* WORK REQUEST
Of the records that follow, copy only the lines from the line containing "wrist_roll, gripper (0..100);" to the line containing "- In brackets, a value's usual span", both included, exactly as written.

* THE DATA

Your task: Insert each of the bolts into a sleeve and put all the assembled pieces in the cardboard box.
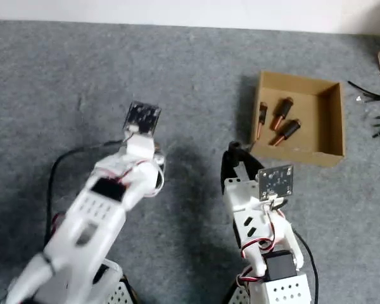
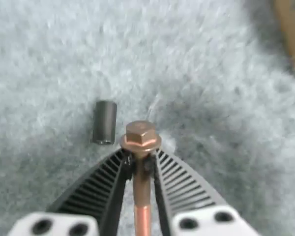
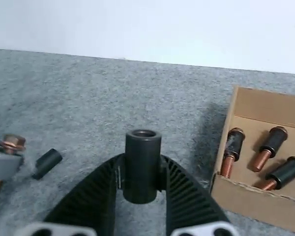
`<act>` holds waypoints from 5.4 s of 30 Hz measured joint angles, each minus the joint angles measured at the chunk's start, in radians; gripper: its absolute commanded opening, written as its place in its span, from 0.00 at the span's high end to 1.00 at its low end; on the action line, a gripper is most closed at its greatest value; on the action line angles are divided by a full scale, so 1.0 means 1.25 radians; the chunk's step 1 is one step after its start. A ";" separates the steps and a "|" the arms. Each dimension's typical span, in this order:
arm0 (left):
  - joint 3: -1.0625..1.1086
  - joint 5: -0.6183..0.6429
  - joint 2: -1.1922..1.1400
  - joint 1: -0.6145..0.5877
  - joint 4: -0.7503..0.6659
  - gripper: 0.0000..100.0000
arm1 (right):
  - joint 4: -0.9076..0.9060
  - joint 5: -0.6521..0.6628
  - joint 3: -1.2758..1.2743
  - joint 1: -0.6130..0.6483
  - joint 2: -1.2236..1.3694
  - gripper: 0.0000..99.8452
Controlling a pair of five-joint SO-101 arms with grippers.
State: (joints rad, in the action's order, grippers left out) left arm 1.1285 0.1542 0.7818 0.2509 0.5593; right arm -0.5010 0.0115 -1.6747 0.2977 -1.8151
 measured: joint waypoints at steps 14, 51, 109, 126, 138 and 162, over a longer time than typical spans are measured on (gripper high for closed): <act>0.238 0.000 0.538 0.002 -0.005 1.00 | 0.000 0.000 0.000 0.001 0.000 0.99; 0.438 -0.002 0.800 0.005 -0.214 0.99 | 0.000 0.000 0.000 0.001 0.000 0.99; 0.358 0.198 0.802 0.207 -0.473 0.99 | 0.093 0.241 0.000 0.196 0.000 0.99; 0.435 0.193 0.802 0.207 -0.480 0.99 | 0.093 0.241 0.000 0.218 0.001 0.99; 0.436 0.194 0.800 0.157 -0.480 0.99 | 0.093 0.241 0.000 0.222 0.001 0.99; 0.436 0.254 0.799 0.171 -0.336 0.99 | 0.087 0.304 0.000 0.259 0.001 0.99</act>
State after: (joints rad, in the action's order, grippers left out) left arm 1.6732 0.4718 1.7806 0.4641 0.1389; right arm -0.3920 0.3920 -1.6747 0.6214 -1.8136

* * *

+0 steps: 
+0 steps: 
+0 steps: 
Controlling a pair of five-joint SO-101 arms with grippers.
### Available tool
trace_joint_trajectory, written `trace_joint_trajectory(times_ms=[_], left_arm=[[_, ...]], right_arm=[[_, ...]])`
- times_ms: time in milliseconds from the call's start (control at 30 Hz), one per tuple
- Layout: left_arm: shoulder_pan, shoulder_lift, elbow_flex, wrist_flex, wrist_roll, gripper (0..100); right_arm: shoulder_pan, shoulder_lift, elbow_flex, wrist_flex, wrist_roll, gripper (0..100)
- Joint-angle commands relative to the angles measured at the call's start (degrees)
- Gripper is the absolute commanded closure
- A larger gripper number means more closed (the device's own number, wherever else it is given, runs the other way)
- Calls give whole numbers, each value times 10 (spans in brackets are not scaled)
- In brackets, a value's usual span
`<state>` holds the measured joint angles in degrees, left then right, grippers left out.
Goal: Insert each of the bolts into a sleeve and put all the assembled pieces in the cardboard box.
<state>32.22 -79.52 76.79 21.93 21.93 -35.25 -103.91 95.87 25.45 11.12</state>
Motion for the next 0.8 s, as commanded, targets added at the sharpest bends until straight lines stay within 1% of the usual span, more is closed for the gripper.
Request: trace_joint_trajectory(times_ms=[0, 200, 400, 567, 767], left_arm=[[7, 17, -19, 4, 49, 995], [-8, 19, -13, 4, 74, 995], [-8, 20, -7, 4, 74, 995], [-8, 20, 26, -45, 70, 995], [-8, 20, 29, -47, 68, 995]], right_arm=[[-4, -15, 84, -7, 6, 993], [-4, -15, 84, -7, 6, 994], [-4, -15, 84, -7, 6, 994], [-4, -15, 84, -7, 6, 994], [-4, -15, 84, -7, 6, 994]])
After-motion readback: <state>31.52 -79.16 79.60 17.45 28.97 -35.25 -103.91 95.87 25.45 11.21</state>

* RESPONSE
- Layout: left_arm: shoulder_pan, shoulder_lift, elbow_flex, wrist_flex, wrist_roll, gripper (0..100); right_arm: shoulder_pan, shoulder_lift, elbow_flex, wrist_flex, wrist_roll, gripper (0..100)
- Joint-angle commands relative to the angles measured at the call's start (degrees)
- Gripper is the absolute commanded closure
- A larger gripper number means more closed (the device's own number, wherever else it is given, runs the other way)
- Calls give whole numbers, each value times 10 (spans in brackets are not scaled)
- In brackets, a value's usual span

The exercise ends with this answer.